ICEIS 2022 - 24th International Conference on Enterprise Information Systems
4.1 ITG and OC
It is commonly referred to in the ITG literature that
OC is important for smooth implementation and that
it can be a primary concern when issues arise (McCoy
et al., 2009; Wiedenhöft et al., 2015). Satidularn et al.
(2011) argue that OC leads to a better understanding
of ITG implementation among employees. Yet, it is
difficult for organizations to make these changes, and
there is a lack of clear understanding of "how,"
"what," and "why" culture influences ITG (McCoy et
al., 2009). It is only known that when managing ITG
mechanisms, a culture around ITG is critical to
creating alignment between business and IT, resulting
in more IT-enabled value creation (ISACA, 2012).
According to these findings, it is verifiable that
OC can influence the implementation of an ITG
model differently and, therefore, affect its
performance. Therefore, this section's general
hypothesis is H1: The predominant organizational
culture affects how individuals perceive the
institutionalization of ITG in the organization. As
shown in figure 2, three hypotheses were created that
will allow us to validate how different types of OC
influence the Wiedenhöft et al. (2017, 2019) ITG's
institutionalization dimensions and validate the
central hypothesis of this section.
Figure 2: OC & ITG research model.
H1a: Organizations with a dominant hierarchy
culture higher tend to have a more robust perception
by the individuals of its ITG structure formalization.
An ITG's structure represents the organization's
formal position toward technology, is part of ITG's
normative institutionalization, and emphasizes social
action empowerment (Davison & Ou, 2017; Scott,
2008). In addition, employees' perception of formal
ITG structure can encourage them to share a goal,
respect and appreciate organizational processes, and
communicate with each other (Wiedenhöft et al.,
2019). To avoid a formal unperceived ITG structure,
the IT must be aligned with their business needs and
guarantee stakeholders' interests (Chin et al., 2004;
Sousa et al., 2019). According to El-Mekawy et al.

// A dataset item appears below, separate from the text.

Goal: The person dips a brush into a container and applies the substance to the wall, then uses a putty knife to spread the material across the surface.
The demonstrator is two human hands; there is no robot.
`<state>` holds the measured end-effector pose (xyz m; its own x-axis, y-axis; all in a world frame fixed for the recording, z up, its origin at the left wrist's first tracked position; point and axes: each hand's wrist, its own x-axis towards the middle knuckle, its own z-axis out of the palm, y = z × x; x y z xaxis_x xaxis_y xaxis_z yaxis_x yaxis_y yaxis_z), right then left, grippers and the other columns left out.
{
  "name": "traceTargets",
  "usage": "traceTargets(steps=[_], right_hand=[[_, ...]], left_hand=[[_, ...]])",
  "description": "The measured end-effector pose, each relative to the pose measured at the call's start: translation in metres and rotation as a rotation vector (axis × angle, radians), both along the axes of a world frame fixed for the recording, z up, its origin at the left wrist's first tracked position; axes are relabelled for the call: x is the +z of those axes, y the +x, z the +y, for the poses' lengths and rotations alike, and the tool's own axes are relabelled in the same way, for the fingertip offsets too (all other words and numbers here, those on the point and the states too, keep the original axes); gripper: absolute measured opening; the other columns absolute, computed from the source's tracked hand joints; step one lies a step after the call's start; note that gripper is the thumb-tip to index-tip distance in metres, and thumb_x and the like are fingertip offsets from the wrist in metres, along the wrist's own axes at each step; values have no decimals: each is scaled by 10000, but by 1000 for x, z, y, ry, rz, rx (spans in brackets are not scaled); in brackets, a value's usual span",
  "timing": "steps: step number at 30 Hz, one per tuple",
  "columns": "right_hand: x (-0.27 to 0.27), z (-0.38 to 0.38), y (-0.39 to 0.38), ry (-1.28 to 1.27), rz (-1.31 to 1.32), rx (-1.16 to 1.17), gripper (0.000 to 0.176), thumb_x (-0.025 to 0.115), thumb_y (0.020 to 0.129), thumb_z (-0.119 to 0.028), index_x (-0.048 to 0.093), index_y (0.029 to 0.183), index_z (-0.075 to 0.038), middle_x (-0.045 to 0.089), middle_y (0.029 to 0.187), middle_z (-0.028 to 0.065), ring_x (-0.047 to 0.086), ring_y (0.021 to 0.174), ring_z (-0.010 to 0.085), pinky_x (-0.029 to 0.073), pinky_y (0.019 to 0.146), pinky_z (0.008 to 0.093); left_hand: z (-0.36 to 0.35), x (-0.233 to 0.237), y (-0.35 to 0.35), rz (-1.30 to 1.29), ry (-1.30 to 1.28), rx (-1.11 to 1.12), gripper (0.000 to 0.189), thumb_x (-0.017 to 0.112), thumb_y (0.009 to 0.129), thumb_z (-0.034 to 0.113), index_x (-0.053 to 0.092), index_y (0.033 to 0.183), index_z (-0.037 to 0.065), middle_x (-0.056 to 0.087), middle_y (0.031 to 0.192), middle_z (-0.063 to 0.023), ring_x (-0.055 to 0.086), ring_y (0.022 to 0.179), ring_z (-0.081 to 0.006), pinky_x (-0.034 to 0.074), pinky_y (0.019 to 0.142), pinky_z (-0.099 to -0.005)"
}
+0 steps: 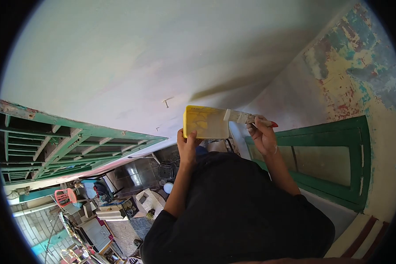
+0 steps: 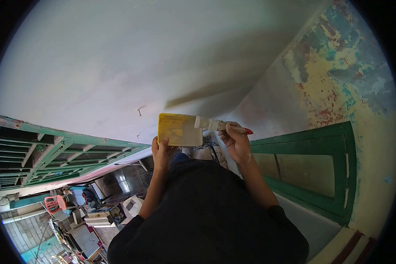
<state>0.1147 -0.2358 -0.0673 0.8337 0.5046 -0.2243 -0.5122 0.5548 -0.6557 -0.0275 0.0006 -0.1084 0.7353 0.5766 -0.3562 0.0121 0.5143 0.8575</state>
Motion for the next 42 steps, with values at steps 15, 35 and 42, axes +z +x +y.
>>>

(2014), an organization that potentiates a hierarchy
culture will enhance the individual's perception of
formalized structures and processes, increasing
efficiency, consistency, and effectiveness.
H1b: Organizations with a dominant hierarchical
culture tend to have a more robust perception of
individuals adopting ITG mechanisms. From Scott's
(2008) model perspective, the ITG regulatory's
institutionalization results from its adopted
mechanisms, reflecting organizational compliance
with rules and laws. Understanding the importance of
adopting the mechanisms can help IT employees
accept their roles and responsibilities, leading ITG to
run smoothly (Aasi et al., 2014; Arikan & Borgman,
2020). Thus, OC can determine how top management
can structure and use the ITG mechanisms to achieve
a higher performance of ITG (Wijesinghe et al., 2019;
Willson & Pollard, 2009). A culture focused on
patterns, policies, and procedures enables an
organization to easily adapt to and legitimize ITG
mechanisms to avoid unplanned events that violate
policies. Hierarchical organizations may benefit from
the ITG mechanism with its formal rules and policies
as it requires structured processes and organizational
processes (Janssen et al., 2013).
H1c: Organizations with an adhocracy-oriented
or a clan-oriented culture tend to have a more robust
individual perception of ITG's institutionalization
effectiveness. ITG's legitimacy arises from the
perception of its effectiveness, which, by meeting a
standard definition, a clear role, or a recognizable
model, creates a model that is inspiring and copied by
other organizations (Scott, 2008; Wiedenhöft et al.,
2019). By interacting with ITG mechanisms,
individuals can perceive the effectiveness of ITG,
thereby respecting the principles and objectives of
ITG (Satidularn et al., 2011). Thus, organizations
with a culture that improves communication styles
and enhances attitudes towards innovation and
creativity positively influence the performance and
outcomes of ITG (Aasi et al., 2016; Aasi & Rusu,
2017). Since adhocracy-oriented cultures are very
innovative, they provide higher IT effectiveness (Aasi
et al., 2016). The clan-oriented culture also works
well in this context since communication dominates
its values (Cameron & Quinn, 2011).
4.2 OC and the OCB
Researchers have interpreted how OC affects OCBs
in diverse ways. There are references to OC as an
antecedent (Biswas & Varma, 2012; Park et al., 2013;
Tagliabue et al., 2020), a potential moderator
(Erkutlu, 2011; Marcos et al., 2020; Sharoni et al.,
2012), a predictor (Teh et al., 2012), an effective tool
IT Governance, Culture, and Individual Behavior
for performing it (Alsheikh & Sobihah, 2019; Jeong
et al., 2019; Susita et al., 2020), and with OCB as part
of and one of the many OC's measures (Desselle et
al., 2017, 2018; Desselle & Semsick, 2016;
Jafarpanah & Rezaei, 2020; Setyaningrum, 2017;
Yuliusdharma et al., 2019). Nevertheless, there is a
consensus that OC impacts how employees perform
citizenship behaviors (Jo & Joo, 2011; Todd et al.,
2009). Organizations state how things are done
through their culture, which influences their
employees' behavior, resulting in how they manifest
different OCBs, which can be beneficial or
detrimental to the organization (Setyaningrum, 2017;
Susita et al., 2020). According to Song et al. (2009),
different OC types can cause different reactions based
on the relationships perceived by employees. The
literature reports that in cultures where people are
more identified with their profession and
organization, they feel more satisfied and perform
more OCBs oriented towards their organization
(Conscientiousness, sportsmanship, Civic Virtue)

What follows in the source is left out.